Only the lines from the top of the records below through the line containing "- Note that" should be printed, exactly and without pictures.

■ **Data extracts**
------------------------------------
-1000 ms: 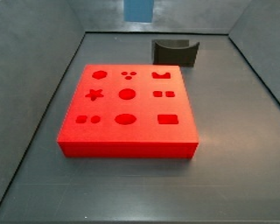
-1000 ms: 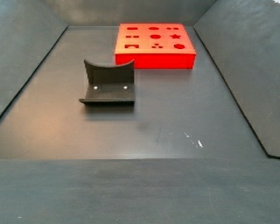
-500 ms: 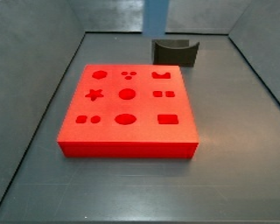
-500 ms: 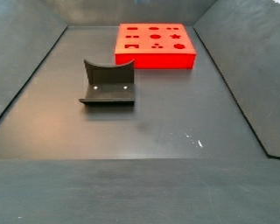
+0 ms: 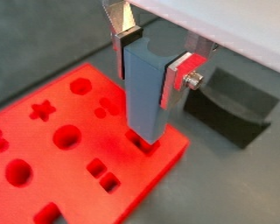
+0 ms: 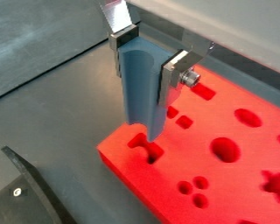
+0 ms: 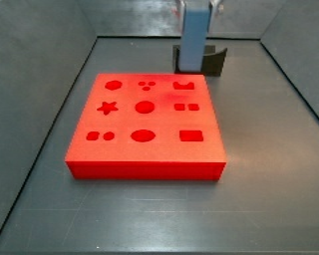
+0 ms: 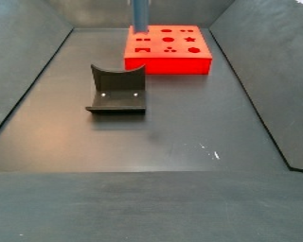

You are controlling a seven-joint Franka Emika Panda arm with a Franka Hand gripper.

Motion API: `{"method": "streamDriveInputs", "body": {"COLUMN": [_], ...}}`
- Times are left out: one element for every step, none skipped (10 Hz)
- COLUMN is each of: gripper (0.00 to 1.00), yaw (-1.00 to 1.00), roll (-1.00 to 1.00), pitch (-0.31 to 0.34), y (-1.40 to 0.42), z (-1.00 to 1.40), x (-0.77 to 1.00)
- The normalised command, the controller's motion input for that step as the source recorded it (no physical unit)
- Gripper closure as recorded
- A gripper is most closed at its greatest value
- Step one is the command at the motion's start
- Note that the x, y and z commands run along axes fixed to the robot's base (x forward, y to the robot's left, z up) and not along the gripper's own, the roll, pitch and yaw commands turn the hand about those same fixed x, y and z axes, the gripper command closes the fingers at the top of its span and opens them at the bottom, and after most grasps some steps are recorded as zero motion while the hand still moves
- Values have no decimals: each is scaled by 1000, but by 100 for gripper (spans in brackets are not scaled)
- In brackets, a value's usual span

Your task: Insert the arch object.

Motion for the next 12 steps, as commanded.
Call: {"method": "streamDriveInputs", "body": {"gripper": [100,100,100,100,100,100,100,100,100,100,100,100], "yaw": [0,46,103,126,89,83,60,0,0,0,0,0], "roll": [133,129,100,40,0,0,0,0,0,0,0,-9], "pitch": [-60,-4,-21,-64,-73,-73,-61,-50,-60,-51,-29,-46], "y": [-26,-29,-3,0,20,20,3,49,74,103,134,69], "z": [-394,-263,-269,-169,-109,-146,-149,-209,-249,-246,-220,-226], "x": [251,0,-63,-263,-360,-286,-126,0,0,0,-37,0]}}
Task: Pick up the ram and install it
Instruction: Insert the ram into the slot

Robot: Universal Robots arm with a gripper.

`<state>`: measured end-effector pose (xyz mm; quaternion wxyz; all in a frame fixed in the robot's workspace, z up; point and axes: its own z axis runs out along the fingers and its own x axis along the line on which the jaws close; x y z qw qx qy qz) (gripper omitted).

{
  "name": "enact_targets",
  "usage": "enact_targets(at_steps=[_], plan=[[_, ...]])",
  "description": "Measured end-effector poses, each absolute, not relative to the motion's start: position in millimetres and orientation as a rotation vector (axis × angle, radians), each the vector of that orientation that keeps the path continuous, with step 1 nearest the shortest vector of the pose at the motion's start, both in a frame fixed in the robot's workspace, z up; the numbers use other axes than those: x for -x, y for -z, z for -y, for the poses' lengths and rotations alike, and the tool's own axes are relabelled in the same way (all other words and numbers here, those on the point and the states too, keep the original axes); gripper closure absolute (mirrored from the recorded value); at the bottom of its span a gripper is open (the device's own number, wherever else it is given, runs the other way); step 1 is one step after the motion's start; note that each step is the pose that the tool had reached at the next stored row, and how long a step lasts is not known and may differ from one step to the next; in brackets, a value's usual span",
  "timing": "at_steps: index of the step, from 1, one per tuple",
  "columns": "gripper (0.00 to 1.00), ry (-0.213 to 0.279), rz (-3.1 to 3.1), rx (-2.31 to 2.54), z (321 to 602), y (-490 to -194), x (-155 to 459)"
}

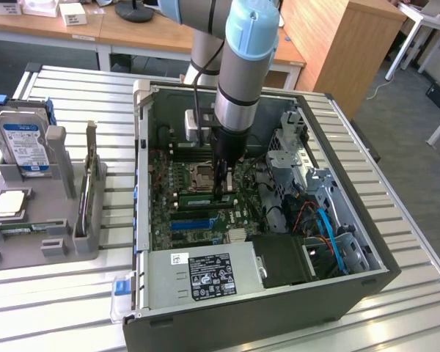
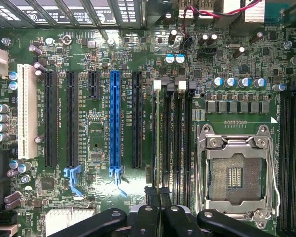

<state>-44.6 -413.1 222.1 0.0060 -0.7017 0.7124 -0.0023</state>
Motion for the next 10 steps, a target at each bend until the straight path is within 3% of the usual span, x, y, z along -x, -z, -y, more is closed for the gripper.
enact_targets(at_steps=[10], plan=[[0.88,0.007,-2.229,2.196,413.1,-222.0,44.6]])
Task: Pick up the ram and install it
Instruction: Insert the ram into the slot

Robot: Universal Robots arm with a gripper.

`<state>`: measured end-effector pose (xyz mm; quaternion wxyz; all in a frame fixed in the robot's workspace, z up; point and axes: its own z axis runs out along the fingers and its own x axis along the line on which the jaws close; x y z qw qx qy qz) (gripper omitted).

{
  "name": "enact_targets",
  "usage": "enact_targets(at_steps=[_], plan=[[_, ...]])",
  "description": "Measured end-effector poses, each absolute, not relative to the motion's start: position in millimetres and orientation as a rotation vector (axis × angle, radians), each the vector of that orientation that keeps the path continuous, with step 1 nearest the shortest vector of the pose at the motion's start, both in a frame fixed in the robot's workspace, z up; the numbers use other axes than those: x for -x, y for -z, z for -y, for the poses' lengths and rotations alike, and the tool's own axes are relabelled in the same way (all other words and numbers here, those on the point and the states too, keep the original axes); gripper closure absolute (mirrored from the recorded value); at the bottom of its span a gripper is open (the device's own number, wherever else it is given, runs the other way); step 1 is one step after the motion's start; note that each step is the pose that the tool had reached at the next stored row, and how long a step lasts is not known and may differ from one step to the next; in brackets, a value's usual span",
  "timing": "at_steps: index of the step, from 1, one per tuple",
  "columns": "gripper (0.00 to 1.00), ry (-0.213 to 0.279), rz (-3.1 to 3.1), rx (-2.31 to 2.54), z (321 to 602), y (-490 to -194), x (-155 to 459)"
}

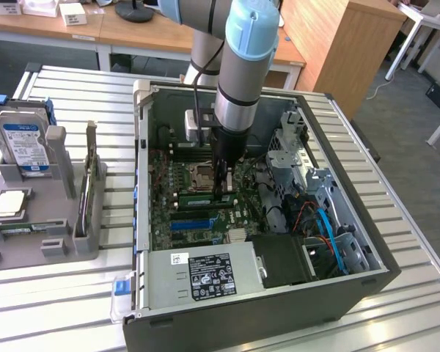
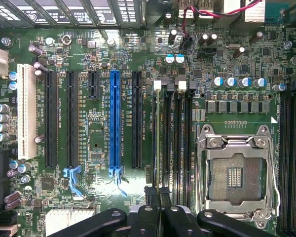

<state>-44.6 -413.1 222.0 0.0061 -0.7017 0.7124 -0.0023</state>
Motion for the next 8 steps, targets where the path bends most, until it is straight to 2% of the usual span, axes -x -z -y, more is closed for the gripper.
enact_targets(at_steps=[1,2,4,5,8], plan=[[0.87,0.007,-2.229,2.196,413.1,-222.0,44.5],[0.82,0.007,-2.229,2.196,413.1,-222.0,44.6],[0.82,0.007,-2.229,2.196,413.1,-222.0,44.5],[0.75,0.007,-2.229,2.196,413.1,-222.0,44.5],[0.75,0.007,-2.229,2.196,413.1,-222.0,44.5]])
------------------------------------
■ **Response to this task**
-1000 ms: 
-1000 ms: 
-500 ms: 
-500 ms: 
+0 ms: 
+0 ms: 
+0 ms: 
+0 ms: 

You are controlling a seven-joint Franka Emika Panda arm with a Franka Hand gripper.

Motion API: `{"method": "streamDriveInputs", "body": {"COLUMN": [_], ...}}`
- Times are left out: one element for every step, none skipped (10 Hz)
- COLUMN is each of: gripper (0.00 to 1.00), yaw (-1.00 to 1.00), roll (-1.00 to 1.00), pitch (-0.31 to 0.34), y (-1.40 to 0.42), z (-1.00 to 1.40), x (-0.77 to 1.00)
- The normalised command, the controller's motion input for that step as the source recorded it (no physical unit)
- Gripper closure as recorded
- A gripper is most closed at its greatest value
- Step one is the command at the motion's start
- Note that the x, y and z commands run along axes fixed to the robot's base (x forward, y to the robot's left, z up) and not along the gripper's own, the roll, pitch and yaw commands turn the hand about those same fixed x, y and z axes, the gripper command closes the fingers at the top of its span and opens them at the bottom, and after most grasps some steps are recorded as zero motion while the hand still moves

This response contains the complete answer.